The Concretes, “Say Something New”
My first band practice at Charlie’s house was… An experience. My stepdad and I pulled up to the driveway to find Charlie and Andre decked out in some mod Beatles-esque apparel. Andre was wearing a black blazer and a brown turtleneck, and Charlie was wearing a baby blue blazer and a black turtleneck. To top it all off, they had all their instruments out on the front lawn. They tipped their imitation Ray Ban sunglasses at us when we arrived. My stepdad just rolled his eyes.
I wasn’t prepared for this; I was wearing Chucks, my Misfits tank top and a vintage red polka-dotted pencil skirt. “Here, put this on!” Charlie said as he tossed me a red turtleneck. “This is FLORIDA,” I said, “It’s the middle of July and I am NOT wearing a turtleneck!” “Fine, tie it around your shoulders then,” said Charlie. “The turtlenecks are sort of a… Homage.”

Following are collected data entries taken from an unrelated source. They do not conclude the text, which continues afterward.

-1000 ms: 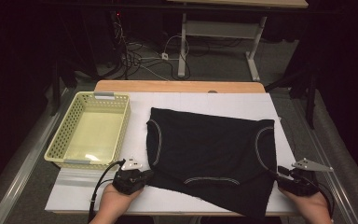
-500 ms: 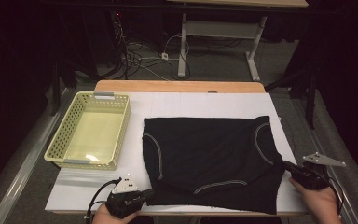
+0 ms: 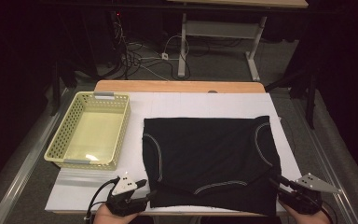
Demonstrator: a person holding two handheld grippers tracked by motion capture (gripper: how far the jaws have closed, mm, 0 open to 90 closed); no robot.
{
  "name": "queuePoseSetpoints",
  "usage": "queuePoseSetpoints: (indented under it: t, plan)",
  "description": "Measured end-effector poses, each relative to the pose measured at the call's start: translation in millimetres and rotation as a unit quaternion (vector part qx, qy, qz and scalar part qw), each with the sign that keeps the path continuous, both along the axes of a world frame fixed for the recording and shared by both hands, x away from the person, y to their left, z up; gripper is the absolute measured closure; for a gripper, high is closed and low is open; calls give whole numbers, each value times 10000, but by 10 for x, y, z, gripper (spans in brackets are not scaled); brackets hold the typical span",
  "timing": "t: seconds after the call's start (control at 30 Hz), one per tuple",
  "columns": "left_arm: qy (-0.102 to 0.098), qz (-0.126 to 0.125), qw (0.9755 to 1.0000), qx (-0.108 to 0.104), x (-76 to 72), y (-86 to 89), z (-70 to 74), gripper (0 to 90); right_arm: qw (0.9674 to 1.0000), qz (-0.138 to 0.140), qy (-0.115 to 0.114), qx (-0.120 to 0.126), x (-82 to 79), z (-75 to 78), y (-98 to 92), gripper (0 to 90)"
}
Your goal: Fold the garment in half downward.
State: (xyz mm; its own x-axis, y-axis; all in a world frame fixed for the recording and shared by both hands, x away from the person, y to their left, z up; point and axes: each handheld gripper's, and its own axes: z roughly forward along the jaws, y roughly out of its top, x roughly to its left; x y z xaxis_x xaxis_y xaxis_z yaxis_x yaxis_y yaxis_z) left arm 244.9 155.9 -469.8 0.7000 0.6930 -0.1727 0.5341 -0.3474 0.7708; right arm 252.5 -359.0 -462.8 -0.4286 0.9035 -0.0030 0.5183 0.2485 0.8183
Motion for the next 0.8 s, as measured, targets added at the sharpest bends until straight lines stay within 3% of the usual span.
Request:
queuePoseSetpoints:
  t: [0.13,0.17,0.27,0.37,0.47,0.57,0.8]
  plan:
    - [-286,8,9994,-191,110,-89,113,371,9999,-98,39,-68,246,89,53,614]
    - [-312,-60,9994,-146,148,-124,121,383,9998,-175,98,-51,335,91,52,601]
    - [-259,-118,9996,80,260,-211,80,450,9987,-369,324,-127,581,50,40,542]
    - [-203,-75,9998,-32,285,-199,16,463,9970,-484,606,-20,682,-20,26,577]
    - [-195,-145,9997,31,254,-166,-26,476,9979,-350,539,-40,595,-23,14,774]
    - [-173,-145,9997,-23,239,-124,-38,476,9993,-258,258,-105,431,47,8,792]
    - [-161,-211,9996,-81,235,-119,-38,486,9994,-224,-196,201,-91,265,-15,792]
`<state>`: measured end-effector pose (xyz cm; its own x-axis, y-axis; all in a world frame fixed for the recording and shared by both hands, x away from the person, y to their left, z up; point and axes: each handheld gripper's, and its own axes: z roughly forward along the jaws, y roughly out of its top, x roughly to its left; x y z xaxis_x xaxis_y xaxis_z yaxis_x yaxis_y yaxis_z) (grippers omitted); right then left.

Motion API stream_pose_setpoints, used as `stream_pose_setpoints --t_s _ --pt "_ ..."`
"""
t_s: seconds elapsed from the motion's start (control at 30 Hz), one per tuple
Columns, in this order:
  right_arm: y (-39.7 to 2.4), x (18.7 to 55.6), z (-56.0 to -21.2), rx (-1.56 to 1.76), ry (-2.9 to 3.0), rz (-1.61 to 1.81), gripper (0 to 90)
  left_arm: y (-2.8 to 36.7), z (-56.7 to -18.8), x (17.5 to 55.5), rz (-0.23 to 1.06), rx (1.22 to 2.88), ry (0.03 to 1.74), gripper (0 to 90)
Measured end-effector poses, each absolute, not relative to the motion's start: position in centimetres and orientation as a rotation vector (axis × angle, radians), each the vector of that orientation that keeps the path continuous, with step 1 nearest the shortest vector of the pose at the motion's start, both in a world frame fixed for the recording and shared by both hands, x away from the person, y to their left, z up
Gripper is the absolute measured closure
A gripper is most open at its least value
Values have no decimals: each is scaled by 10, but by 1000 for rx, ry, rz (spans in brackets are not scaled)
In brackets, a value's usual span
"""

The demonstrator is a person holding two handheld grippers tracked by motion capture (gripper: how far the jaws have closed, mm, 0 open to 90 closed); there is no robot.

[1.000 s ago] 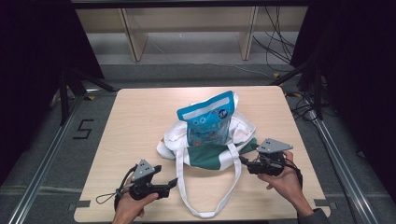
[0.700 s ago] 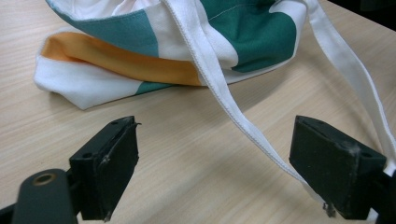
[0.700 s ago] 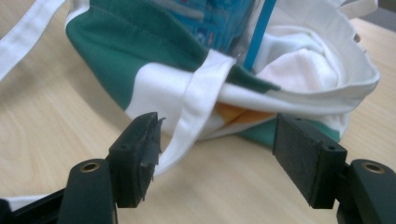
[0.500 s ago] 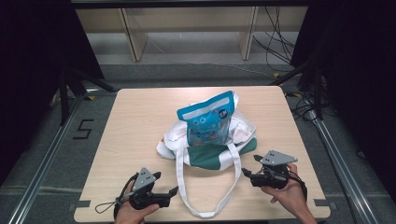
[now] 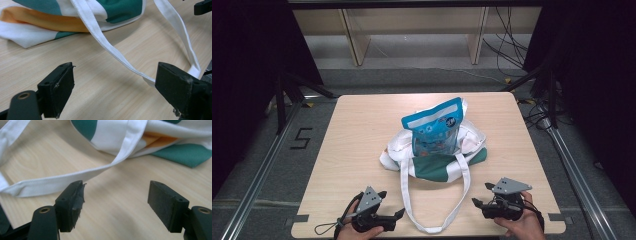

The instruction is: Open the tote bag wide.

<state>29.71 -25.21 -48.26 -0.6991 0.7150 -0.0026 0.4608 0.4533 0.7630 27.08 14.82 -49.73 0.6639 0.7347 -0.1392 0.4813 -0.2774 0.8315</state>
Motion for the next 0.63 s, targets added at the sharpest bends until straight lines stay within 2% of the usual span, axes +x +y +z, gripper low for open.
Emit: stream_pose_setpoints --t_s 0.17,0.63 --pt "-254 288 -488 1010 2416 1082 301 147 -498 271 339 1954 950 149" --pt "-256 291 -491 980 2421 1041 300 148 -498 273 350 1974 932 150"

I stepped up to the keyboard and said nothing. We played “You Are My Sunshine” a few times to impress the neighbors, then discussed our stage names. “I’m Elton,” said Charlie, “And Andre’s Tan Man.” “I don’t wanna be Tan Man!” snapped Andre. “Well, you’re wearing brown,” said Charlie.
"Well I’ll be Muffy,” I said, stroking the turtleneck hanging upon my shoulders. It began to rain. We dragged the instruments back inside and simply had a photoshoot. What a lovely Friday.
PJ Harvey, “Sheela-Na-Gig” (Live at the Reading Festival, 1992)
Gonna wash that man right outta my hair,
Gonna take my hips to someone who cares.
More PJ Harvey wisdom. I think I liked her better in the ’90s.
Upon my arrival back home from Jenna’s house, I found a functional, secondhand computer at my disposal! Thus, I spent my morning transferring all my old files and installing the internet. Yay.
Did I mention my little sister is not allowed to use internet on my computer? Double fucking YAY.
My first band practice with The Kites is tomorrow… Super yay! The first item on the agenda: mastering our cover of “You Are My Sunshine.”
I am currently at my old friend Jenna’s house. Yes, I know, this is peculiar of me to update at three AM. Anywho, I have just watched some silly movie on albinoblacksheep.com, listened to Dane Cook, had a couple of brownies… Of course I’m still fucking awake.
Danny asked me out a couple of days ago; I could not give him an immediate answer, as I wasn’t even sure I really liked him… I am completely certain he just wouldn’t comprehend me if he really knew me. Yesterday, however, we both agreed that a relationship would be difficult anyway, since we go to different schools and such. I still might try to go on a date with him though… Just to see.
Charlie’s going to see The Cure. I am so jealous.
Ugh. Going back to school in three weeks means seeing Adam again. Ugh. Three weeks. Grr. Stupid wannabe faux-Nazi. Priss. Ugh.
I love you guys. I guess I shall see you in time.
…Until now. We’re going to the Keys next week with my stepdad’s friends and their kids.
"You won’t be alone, this time," Mom told me, "they’re bringing along some friends of theirs and their kids.”
"Aww Mom, that’s great,” I said dryly.
"They’re bringing along their son, who’s fourteen. Like you.” She added quite spiritedly.
Look. This cat better like good music and moonlit walks on the beach, or I’m totally out.
I’ll bring my copy of 1984, in case of an emergency.
IT’S NOT A PHASE MOM
On Thursday I gave a zine workshop at girls rock camp, and this was a special mini-zine gifted to me by of one of the campers. I’m so, so glad she didn’t just throw this away! It is a national treasure. Especially the part about white Hoboken boys who like to “turn up” and how the bitch face girl ended up being a “bucket of cupcakes.” I hope she makes more zines.
A mall goth memoir-ist in the making!
The fact of the matter is, I know exactly what I am seeking.
I am so disgusted with myself for it. I’m still pining over Blake. Again. He is too sarcastic, shy with his words. I haven’t even spoken to him in weeks, it’s so horrid of me to even think it’s still possible.
I don’t even know what I MISS about him. I just feel so much regret over all the things I could’ve said to him on the last day of school. I know I’m nothing to him. Am I living in the past? I say I hate dwelling on the past but I am SUCH a hypocrite.
I could just go out with Danny for fun, and try to forget about all of it. Maybe even to get back at… Ugh. But that’d be such a whoreish thing to do. I need to focus on something else.
I’m a sick, sad girl. I feel helpless against my heart.